- REQUIRED WORK -
The records below must be duplicated exactly, character for character.

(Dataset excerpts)
---

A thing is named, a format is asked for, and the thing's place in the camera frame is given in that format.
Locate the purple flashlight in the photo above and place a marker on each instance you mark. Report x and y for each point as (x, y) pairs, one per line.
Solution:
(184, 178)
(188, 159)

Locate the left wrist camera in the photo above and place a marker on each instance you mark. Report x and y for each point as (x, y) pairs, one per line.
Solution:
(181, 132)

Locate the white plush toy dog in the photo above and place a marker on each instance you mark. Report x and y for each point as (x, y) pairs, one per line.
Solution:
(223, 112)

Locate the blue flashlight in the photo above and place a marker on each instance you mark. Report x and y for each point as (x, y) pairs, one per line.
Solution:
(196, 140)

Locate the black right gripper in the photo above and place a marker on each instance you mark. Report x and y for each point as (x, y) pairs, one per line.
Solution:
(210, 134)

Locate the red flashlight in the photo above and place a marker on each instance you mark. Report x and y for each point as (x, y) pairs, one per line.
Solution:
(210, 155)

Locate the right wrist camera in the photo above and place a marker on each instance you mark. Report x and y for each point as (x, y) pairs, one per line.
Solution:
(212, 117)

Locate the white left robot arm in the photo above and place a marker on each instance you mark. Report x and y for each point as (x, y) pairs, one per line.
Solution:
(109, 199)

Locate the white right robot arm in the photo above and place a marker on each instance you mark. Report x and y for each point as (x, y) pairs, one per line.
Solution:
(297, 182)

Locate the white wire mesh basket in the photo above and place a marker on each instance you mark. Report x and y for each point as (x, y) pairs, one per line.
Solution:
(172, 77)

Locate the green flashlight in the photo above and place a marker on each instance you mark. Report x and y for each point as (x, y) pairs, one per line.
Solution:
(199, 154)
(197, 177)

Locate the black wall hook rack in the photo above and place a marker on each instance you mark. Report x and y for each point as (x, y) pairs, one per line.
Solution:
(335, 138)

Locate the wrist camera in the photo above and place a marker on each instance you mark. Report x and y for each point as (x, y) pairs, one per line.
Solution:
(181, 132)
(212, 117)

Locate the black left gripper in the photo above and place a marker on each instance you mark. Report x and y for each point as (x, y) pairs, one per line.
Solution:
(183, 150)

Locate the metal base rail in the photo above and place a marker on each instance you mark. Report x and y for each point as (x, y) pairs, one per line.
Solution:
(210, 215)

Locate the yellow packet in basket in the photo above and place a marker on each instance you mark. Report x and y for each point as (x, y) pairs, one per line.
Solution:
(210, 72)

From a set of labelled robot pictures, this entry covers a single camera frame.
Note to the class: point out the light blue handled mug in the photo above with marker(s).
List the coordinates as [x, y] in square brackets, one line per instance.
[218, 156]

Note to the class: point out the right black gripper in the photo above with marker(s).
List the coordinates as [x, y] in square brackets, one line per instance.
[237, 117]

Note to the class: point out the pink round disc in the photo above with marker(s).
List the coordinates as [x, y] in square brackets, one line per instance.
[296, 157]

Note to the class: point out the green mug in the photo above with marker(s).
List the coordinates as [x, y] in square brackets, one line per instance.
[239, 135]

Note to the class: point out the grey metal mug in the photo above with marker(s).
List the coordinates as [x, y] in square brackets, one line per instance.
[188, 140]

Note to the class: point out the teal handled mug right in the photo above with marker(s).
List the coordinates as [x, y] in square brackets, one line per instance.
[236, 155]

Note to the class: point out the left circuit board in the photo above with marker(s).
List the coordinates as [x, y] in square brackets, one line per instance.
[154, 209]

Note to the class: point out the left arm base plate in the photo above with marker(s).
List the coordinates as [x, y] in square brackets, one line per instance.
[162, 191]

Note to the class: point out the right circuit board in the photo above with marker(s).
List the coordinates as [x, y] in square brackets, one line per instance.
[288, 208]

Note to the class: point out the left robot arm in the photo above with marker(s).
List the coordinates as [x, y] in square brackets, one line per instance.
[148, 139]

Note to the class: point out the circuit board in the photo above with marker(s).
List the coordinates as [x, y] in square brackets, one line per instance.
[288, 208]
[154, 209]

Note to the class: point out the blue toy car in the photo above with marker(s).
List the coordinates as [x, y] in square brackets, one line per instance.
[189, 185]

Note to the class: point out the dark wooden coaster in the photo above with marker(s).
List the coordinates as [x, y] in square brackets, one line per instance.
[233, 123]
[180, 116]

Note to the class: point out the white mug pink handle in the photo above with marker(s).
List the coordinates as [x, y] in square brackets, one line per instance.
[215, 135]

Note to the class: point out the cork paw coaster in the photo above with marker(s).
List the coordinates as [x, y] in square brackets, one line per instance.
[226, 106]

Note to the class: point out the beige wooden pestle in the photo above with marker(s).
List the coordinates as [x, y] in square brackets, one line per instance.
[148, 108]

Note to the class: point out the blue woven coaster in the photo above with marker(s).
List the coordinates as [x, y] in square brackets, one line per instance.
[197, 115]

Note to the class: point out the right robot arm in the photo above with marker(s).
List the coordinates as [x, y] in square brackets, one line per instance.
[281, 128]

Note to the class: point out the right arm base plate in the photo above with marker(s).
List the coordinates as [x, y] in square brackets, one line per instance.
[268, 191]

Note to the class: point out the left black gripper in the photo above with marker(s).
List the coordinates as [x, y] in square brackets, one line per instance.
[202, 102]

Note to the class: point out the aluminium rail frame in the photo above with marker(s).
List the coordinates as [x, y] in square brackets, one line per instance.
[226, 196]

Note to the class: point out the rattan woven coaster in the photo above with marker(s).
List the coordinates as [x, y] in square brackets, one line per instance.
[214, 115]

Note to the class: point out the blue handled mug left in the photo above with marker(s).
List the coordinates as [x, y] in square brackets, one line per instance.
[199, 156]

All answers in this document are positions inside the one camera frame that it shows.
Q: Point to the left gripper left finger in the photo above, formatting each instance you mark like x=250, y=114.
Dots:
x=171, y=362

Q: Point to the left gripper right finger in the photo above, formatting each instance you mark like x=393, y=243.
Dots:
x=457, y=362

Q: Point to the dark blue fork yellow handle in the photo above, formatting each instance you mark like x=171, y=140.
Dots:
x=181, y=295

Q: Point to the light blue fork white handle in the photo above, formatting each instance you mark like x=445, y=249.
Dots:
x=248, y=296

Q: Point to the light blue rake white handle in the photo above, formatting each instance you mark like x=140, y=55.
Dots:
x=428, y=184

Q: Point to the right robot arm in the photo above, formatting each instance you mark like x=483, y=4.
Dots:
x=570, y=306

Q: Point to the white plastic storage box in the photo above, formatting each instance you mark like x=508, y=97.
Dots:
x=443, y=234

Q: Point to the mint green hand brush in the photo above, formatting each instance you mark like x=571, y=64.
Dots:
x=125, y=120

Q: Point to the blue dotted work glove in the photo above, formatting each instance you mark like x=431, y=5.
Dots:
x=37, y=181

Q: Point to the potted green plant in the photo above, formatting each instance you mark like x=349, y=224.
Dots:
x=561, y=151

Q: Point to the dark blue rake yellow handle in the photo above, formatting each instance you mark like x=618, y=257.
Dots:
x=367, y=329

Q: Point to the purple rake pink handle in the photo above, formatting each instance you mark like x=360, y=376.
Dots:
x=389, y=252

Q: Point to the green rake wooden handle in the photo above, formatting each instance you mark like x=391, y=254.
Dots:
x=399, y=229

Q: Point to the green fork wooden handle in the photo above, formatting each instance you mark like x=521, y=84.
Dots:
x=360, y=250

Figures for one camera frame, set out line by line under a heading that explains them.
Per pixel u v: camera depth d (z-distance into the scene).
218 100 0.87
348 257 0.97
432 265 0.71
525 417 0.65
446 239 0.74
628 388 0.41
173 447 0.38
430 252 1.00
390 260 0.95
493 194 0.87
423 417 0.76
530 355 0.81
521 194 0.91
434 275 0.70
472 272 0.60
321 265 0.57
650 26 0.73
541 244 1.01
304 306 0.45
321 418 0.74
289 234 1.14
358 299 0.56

---

- WRITTEN ANSWER -
A thing is named, a format is asked for, and the thing's place in the camera frame is given in that format.
Locate the purple flashlight in the photo above and place a marker on each instance you mark. Report x and y for each point as (x, y) pairs, one per line.
Solution:
(184, 178)
(188, 159)

Locate the left wrist camera in the photo above and place a marker on each instance you mark. Report x and y for each point as (x, y) pairs, one per line.
Solution:
(181, 132)

Locate the white plush toy dog in the photo above and place a marker on each instance you mark. Report x and y for each point as (x, y) pairs, one per line.
Solution:
(223, 112)

Locate the blue flashlight in the photo above and place a marker on each instance you mark. Report x and y for each point as (x, y) pairs, one per line.
Solution:
(196, 140)

Locate the black right gripper in the photo above and place a marker on each instance you mark. Report x and y for each point as (x, y) pairs, one per line.
Solution:
(210, 134)

Locate the red flashlight in the photo above and place a marker on each instance you mark. Report x and y for each point as (x, y) pairs, one per line.
Solution:
(210, 155)

Locate the right wrist camera in the photo above and place a marker on each instance you mark. Report x and y for each point as (x, y) pairs, one per line.
Solution:
(212, 117)

Locate the white left robot arm in the photo above and place a marker on each instance you mark. Report x and y for each point as (x, y) pairs, one per line.
Solution:
(109, 199)

Locate the white right robot arm in the photo above and place a marker on each instance you mark. Report x and y for each point as (x, y) pairs, one per line.
Solution:
(297, 182)

Locate the white wire mesh basket in the photo above and place a marker on each instance you mark. Report x and y for each point as (x, y) pairs, one per line.
Solution:
(172, 77)

Locate the green flashlight in the photo above and place a marker on each instance you mark. Report x and y for each point as (x, y) pairs, one per line.
Solution:
(199, 154)
(197, 177)

Locate the black wall hook rack in the photo above and place a marker on each instance you mark. Report x and y for each point as (x, y) pairs, one per line.
Solution:
(335, 138)

Locate the wrist camera in the photo above and place a marker on each instance you mark. Report x and y for each point as (x, y) pairs, one per line.
Solution:
(181, 132)
(212, 117)

Locate the black left gripper in the photo above and place a marker on each instance you mark. Report x and y for each point as (x, y) pairs, one per line.
Solution:
(183, 150)

Locate the metal base rail in the photo above and place a marker on each instance you mark. Report x and y for each point as (x, y) pairs, one per line.
Solution:
(210, 215)

Locate the yellow packet in basket in the photo above and place a marker on each instance you mark. Report x and y for each point as (x, y) pairs, one per line.
Solution:
(210, 72)

From a set of labelled robot pictures, this entry covers a single camera frame.
Note to the class: point out the light blue handled mug in the photo above with marker(s).
List the coordinates as [x, y] in square brackets, one line per instance.
[218, 156]

Note to the class: point out the right black gripper in the photo above with marker(s).
List the coordinates as [x, y] in square brackets, one line per instance.
[237, 117]

Note to the class: point out the pink round disc in the photo above with marker(s).
List the coordinates as [x, y] in square brackets, one line per instance.
[296, 157]

Note to the class: point out the green mug in the photo above with marker(s).
List the coordinates as [x, y] in square brackets, one line per instance.
[239, 135]

Note to the class: point out the grey metal mug in the photo above with marker(s).
List the coordinates as [x, y] in square brackets, one line per instance.
[188, 140]

Note to the class: point out the teal handled mug right in the photo above with marker(s).
List the coordinates as [x, y] in square brackets, one line per instance.
[236, 155]

Note to the class: point out the left circuit board in the photo above with marker(s).
List the coordinates as [x, y] in square brackets, one line per instance.
[154, 209]

Note to the class: point out the left arm base plate in the photo above with marker(s).
List the coordinates as [x, y] in square brackets, one line per instance.
[162, 191]

Note to the class: point out the right circuit board in the photo above with marker(s).
List the coordinates as [x, y] in square brackets, one line per instance.
[288, 208]

Note to the class: point out the left robot arm in the photo above with marker(s).
List the coordinates as [x, y] in square brackets, one line per instance.
[148, 139]

Note to the class: point out the circuit board in the photo above with marker(s).
List the coordinates as [x, y] in square brackets, one line per instance.
[288, 208]
[154, 209]

Note to the class: point out the blue toy car in the photo above with marker(s).
List the coordinates as [x, y] in square brackets, one line per instance.
[189, 185]

Note to the class: point out the dark wooden coaster in the photo above with marker(s).
List the coordinates as [x, y] in square brackets, one line per instance.
[233, 123]
[180, 116]

Note to the class: point out the white mug pink handle in the photo above with marker(s).
List the coordinates as [x, y] in square brackets, one line per instance.
[215, 135]

Note to the class: point out the cork paw coaster in the photo above with marker(s).
List the coordinates as [x, y] in square brackets, one line per instance.
[226, 106]

Note to the class: point out the beige wooden pestle in the photo above with marker(s).
List the coordinates as [x, y] in square brackets, one line per instance.
[148, 108]

Note to the class: point out the blue woven coaster in the photo above with marker(s).
List the coordinates as [x, y] in square brackets, one line per instance.
[197, 115]

Note to the class: point out the right robot arm in the photo above with marker(s).
List the coordinates as [x, y] in square brackets, one line per instance.
[281, 128]

Note to the class: point out the right arm base plate in the photo above with marker(s).
List the coordinates as [x, y] in square brackets, one line per instance.
[268, 191]

Note to the class: point out the left black gripper in the photo above with marker(s).
List the coordinates as [x, y] in square brackets, one line per instance.
[202, 102]

Note to the class: point out the aluminium rail frame in the photo above with marker(s).
List the coordinates as [x, y] in square brackets, one line per instance.
[226, 196]

Note to the class: point out the rattan woven coaster in the photo above with marker(s).
List the coordinates as [x, y] in square brackets, one line per instance.
[214, 115]

Note to the class: point out the blue handled mug left in the photo above with marker(s).
List the coordinates as [x, y] in square brackets, one line per instance.
[199, 156]

All answers in this document are positions inside the one camera frame that it shows.
Q: Point to the left gripper left finger in the photo above, formatting each instance you mark like x=250, y=114.
Dots:
x=171, y=362

Q: Point to the left gripper right finger in the photo above, formatting each instance you mark like x=393, y=243.
Dots:
x=457, y=362

Q: Point to the dark blue fork yellow handle in the photo above, formatting each instance you mark like x=171, y=140.
Dots:
x=181, y=295

Q: Point to the light blue fork white handle in the photo above, formatting each instance you mark like x=445, y=249.
Dots:
x=248, y=296

Q: Point to the light blue rake white handle in the photo above, formatting each instance you mark like x=140, y=55.
Dots:
x=428, y=184

Q: Point to the right robot arm in the photo above, formatting each instance you mark like x=483, y=4.
Dots:
x=570, y=306

Q: Point to the white plastic storage box in the photo above, formatting each instance you mark like x=508, y=97.
Dots:
x=443, y=234

Q: Point to the mint green hand brush in the photo above, formatting each instance you mark like x=571, y=64.
Dots:
x=125, y=120

Q: Point to the blue dotted work glove in the photo above, formatting each instance you mark like x=431, y=5.
Dots:
x=37, y=181

Q: Point to the potted green plant in the photo above, formatting each instance you mark like x=349, y=224.
Dots:
x=561, y=151

Q: Point to the dark blue rake yellow handle in the photo above, formatting each instance you mark like x=618, y=257.
Dots:
x=367, y=329

Q: Point to the purple rake pink handle in the photo above, formatting each instance you mark like x=360, y=376.
Dots:
x=389, y=252

Q: Point to the green rake wooden handle in the photo above, formatting each instance you mark like x=391, y=254.
Dots:
x=399, y=229

Q: Point to the green fork wooden handle in the photo above, formatting each instance you mark like x=521, y=84.
Dots:
x=360, y=250

Figures for one camera frame, set out line by line under a heading that explains them.
Per pixel u v: camera depth d (z-distance into the scene).
218 100 0.87
348 257 0.97
432 265 0.71
525 417 0.65
446 239 0.74
628 388 0.41
173 447 0.38
430 252 1.00
390 260 0.95
493 194 0.87
423 417 0.76
530 355 0.81
521 194 0.91
434 275 0.70
472 272 0.60
321 265 0.57
650 26 0.73
541 244 1.01
304 306 0.45
321 418 0.74
289 234 1.14
358 299 0.56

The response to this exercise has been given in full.